In 2010, researchers at Weill Cornell Medical College thought they hit on a novel way to treat depression--by delivering a gene called p11 directly to the brain. The gene therapy looked promising in mice but hasn’t yet moved into clinical trials.
Now, researchers at Northwestern University are revisiting the idea of gene therapy to treat depression. Investigators there have found that decreasing a set of proteins in the brain called HCN channels reduced depression-like behavior in mice. If the findings can be replicated in humans, they could aid scientists in developing novel gene therapies for millions of patients who do not respond to existing treatments for depression.
HCN channels are known to be involved in controlling the electrical activity of cells in the heart and brain. Recently, Northwestern researchers and others found that these channels might also play a role in the hippocampus, where they observed changes that suggest a link to behaviors that resemble depression.
Armed with that theory, Dr. Dane Chetkovich, a professor of neurology and of physiology at Northwestern University Feinberg School of Medicine and a Northwestern Medicine neurologist, sought to test a gene therapy in mouse models. So Chetkovich and his team surgically injected mice with a harmless virus engineered to express a gene that turns off HCN channel function in the neurons of the hippocampus.
"When the HCN channels stopped working, the mice behaved as if they'd been given antidepressant medications," Chetkovich said in a statement.
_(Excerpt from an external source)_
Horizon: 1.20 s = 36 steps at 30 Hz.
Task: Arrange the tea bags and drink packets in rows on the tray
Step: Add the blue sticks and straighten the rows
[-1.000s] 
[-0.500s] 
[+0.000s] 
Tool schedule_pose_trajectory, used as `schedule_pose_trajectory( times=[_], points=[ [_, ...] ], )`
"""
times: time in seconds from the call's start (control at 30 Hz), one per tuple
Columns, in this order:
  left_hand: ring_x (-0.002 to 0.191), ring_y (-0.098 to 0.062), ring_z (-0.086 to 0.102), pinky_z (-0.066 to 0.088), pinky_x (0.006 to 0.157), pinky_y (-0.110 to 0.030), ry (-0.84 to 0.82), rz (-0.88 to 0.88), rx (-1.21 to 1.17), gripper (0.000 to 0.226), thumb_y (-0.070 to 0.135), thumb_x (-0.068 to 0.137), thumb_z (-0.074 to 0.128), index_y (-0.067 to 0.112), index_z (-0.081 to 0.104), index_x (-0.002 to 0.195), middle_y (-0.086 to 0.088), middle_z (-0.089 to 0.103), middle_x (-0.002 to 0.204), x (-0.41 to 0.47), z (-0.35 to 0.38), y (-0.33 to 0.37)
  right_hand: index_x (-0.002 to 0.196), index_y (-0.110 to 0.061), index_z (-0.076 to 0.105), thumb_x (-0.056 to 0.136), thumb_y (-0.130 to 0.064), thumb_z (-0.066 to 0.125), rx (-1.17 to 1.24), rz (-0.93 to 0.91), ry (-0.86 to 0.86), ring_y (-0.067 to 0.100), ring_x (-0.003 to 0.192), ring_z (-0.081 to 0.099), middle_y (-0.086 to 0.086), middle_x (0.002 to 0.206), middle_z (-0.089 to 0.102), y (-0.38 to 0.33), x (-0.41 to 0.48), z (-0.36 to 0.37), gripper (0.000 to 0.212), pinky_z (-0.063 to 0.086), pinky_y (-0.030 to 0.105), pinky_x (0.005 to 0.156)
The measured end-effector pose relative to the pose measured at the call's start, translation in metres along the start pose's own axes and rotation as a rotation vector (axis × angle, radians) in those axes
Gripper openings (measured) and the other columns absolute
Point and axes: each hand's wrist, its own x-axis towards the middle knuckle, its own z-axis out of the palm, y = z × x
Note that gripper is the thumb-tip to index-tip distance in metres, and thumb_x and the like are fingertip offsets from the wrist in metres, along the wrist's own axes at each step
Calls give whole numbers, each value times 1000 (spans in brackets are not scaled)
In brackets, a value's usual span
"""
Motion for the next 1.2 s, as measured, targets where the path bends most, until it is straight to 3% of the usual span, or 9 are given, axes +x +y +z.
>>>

When the function of HCN channels was increased the opposite happened, giving the mouse depression-like symptoms. Chetkovich and his team measured this by timing how long mice would look for a way to escape an environment before giving up, a common benchmark test for depression used in preclinical studies. The results were published in the journal Molecular Psychiatry.
Gene therapy is an intriguing alternative approach to treating depression. Most current antidepressants work by increasing levels of neurotransmitters like monoamines, namely serotonin, dopamine and norepinephrine. But often these drugs take weeks or months for their effects to kick in. For some patients, existing antidepressants provide little or no relief, or they may stop working altogether.
This variation in efficacy is because depression is a heterogeneous disorder, and many additional biological mechanisms are likely at the root of depression but haven’t been uncovered yet. With more than one in 10 Americans ages 12 and older reportedly taking an antidepressant medication, the market for new antidepressants is large.
Researchers elsewhere are investigating HCN channels’ role in working memory, which can dramatically affect cognitive function and is a symptom of many neurological disorders, including schizophrenia.
"This work not only identifies a totally new treatment target for depression, it provides a detailed molecular description of the structures that need to be manipulated for it to act as an antidepressant and develops viral tools to do so," said Chetkovich, who is working with his lab to translate the gene therapy to human patients.